A pdf can be found here: http://www.computermachines.org/joe/publications/pdfs/hpca2017_exascale_apu.pdf
Senior Member
Posts: 1992
Joined: 2013-06-04
This is actually rather old news. Last year AMD published a White Paper along with GH Loh and others titled: "Design and Analysis of an APU for Exascale Computing". It goes on in detail to describe the Multi Chip Module for the Exascale Node Architecture.
A pdf can be found here: http://www.computermachines.org/joe/publications/pdfs/hpca2017_exascale_apu.pdf
Nice way to make your first post.
Senior Member
Posts: 162
Joined: 2018-06-15
Future looks bright.
Senior Member
Posts: 2039
Joined: 2008-07-16
And so the cycle repeats...
1) First computers were made out of individual components (vacuum tubes and relays, then transistors)

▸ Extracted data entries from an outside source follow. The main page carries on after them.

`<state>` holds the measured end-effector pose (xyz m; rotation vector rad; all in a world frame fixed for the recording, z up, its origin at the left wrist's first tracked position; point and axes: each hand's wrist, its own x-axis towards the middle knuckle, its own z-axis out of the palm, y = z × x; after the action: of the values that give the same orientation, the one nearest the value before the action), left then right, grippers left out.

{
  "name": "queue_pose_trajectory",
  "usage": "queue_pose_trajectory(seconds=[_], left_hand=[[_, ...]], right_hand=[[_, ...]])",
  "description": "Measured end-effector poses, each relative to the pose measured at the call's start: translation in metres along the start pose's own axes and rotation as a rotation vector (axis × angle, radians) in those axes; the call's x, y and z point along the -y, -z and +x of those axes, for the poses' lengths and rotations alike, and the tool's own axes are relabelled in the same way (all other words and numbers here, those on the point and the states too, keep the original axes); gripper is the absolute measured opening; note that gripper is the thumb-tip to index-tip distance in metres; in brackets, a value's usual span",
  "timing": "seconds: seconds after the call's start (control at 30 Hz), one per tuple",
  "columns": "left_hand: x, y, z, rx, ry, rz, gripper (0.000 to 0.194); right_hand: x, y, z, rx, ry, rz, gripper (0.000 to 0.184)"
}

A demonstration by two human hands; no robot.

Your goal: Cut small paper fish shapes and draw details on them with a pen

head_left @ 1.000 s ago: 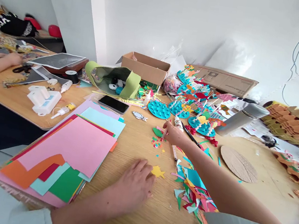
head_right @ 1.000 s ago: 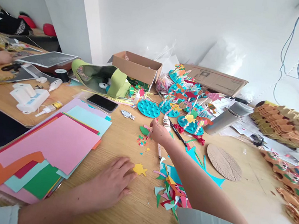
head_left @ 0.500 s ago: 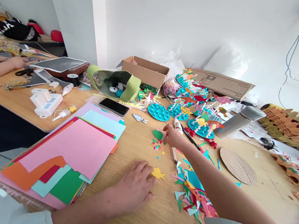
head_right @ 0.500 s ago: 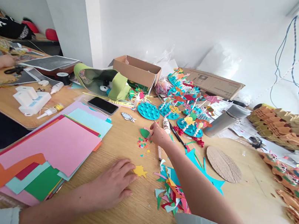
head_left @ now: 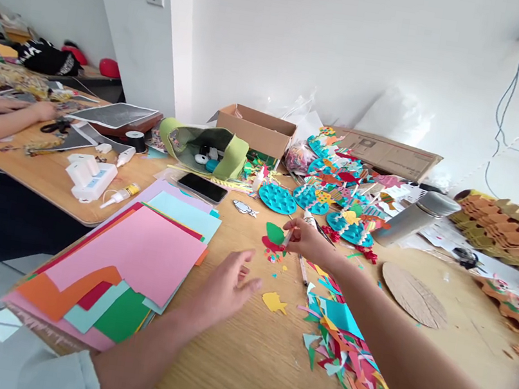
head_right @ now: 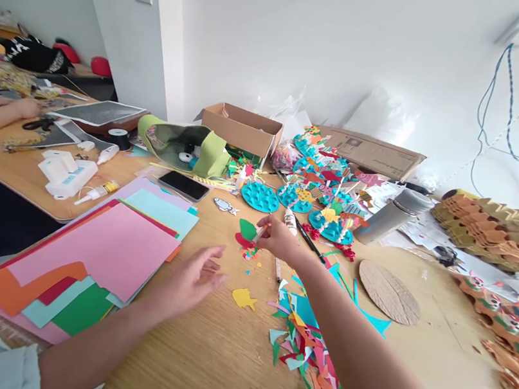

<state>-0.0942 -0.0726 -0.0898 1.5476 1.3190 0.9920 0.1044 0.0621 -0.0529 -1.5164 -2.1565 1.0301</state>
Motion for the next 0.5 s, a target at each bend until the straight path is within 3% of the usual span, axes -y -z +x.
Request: queue_pose_trajectory(seconds=[0.1,0.2,0.33,0.5], left_hand=[[0.004,0.004,0.009,-0.083,0.215,-0.39,0.054],[0.006,0.005,0.014,-0.044,0.245,-0.608,0.045],[0.009,0.005,0.015,-0.06,0.254,-0.588,0.031],[0.012,0.004,0.016,-0.11,0.26,-0.451,0.015]], right_hand=[[0.016,-0.02,-0.016,0.091,0.047,0.06,0.035],[0.027,-0.04,-0.027,0.136,0.075,0.076,0.035],[0.031,-0.051,-0.033,0.133,0.072,0.072,0.034],[0.023,-0.05,-0.033,0.12,0.053,0.088,0.032]])
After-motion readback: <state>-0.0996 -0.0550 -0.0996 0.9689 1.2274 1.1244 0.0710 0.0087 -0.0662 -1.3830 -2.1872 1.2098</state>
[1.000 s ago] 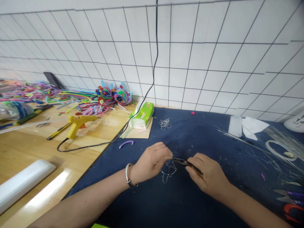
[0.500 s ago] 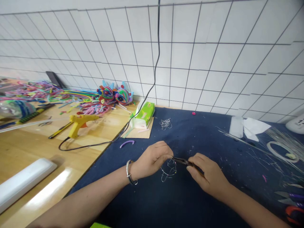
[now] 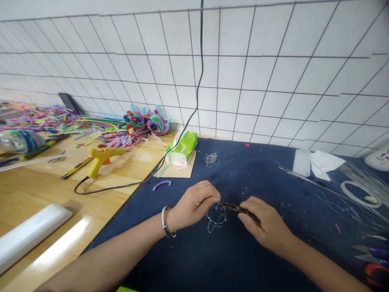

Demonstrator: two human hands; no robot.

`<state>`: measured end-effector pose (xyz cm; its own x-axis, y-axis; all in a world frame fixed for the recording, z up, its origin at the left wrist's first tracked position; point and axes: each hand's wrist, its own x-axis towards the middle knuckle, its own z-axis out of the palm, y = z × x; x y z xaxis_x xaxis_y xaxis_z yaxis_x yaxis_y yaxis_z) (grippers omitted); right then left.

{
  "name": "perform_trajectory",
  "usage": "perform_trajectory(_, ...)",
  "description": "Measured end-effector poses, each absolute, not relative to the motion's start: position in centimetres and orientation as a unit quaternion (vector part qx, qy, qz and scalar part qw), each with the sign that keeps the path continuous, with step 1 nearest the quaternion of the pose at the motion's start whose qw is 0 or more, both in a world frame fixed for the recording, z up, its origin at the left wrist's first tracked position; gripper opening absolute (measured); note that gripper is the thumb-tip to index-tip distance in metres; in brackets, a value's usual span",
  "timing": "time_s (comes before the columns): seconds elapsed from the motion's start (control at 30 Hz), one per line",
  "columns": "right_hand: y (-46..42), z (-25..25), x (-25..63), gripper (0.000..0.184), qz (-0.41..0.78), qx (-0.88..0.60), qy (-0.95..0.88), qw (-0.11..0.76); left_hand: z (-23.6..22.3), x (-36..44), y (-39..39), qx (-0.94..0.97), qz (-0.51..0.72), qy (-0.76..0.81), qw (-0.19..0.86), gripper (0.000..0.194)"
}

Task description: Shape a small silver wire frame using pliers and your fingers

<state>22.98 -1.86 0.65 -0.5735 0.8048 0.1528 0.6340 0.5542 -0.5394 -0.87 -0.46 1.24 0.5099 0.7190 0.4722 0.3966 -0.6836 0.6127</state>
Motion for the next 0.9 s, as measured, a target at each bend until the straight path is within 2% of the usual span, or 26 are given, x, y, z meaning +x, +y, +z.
perform_trajectory(0.9,-2.5,1.3,23.0,0.017,0.192,-0.404,-0.873,0.194,0.6,-0.6,-1.2,0.812,0.449,0.302,0.22,0.01)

2) Many of these transistors eventually got integrated into "integrated circuits", which live to this day (a CPU or GPU is still an I.C.)
3) Eventually we learned to put so much stuff on one single I.C. that it became the computer itself (System-on-a-Chip, or SoC)
4) But we're reaching the limit of how much stuff can we put on one single chip, so... it's getting split into these "chiplets"
Future:
5) Eventually with new technology (beyond silicon) it will be possible to put so many "chiplets" on one interposer, as it will become an "integrated chiplet array" or some weird name like that, no different than one I.C. of today.
6) Even more into the future *, we'll be able to stack chiplets and cooling inside the same "array", resulting in gigantic computing power in the shape of a cube of sorts, cooled by water flowing through the chip itself.
* This has already been experimented by IBM, but never produced on a large scale (too expensive).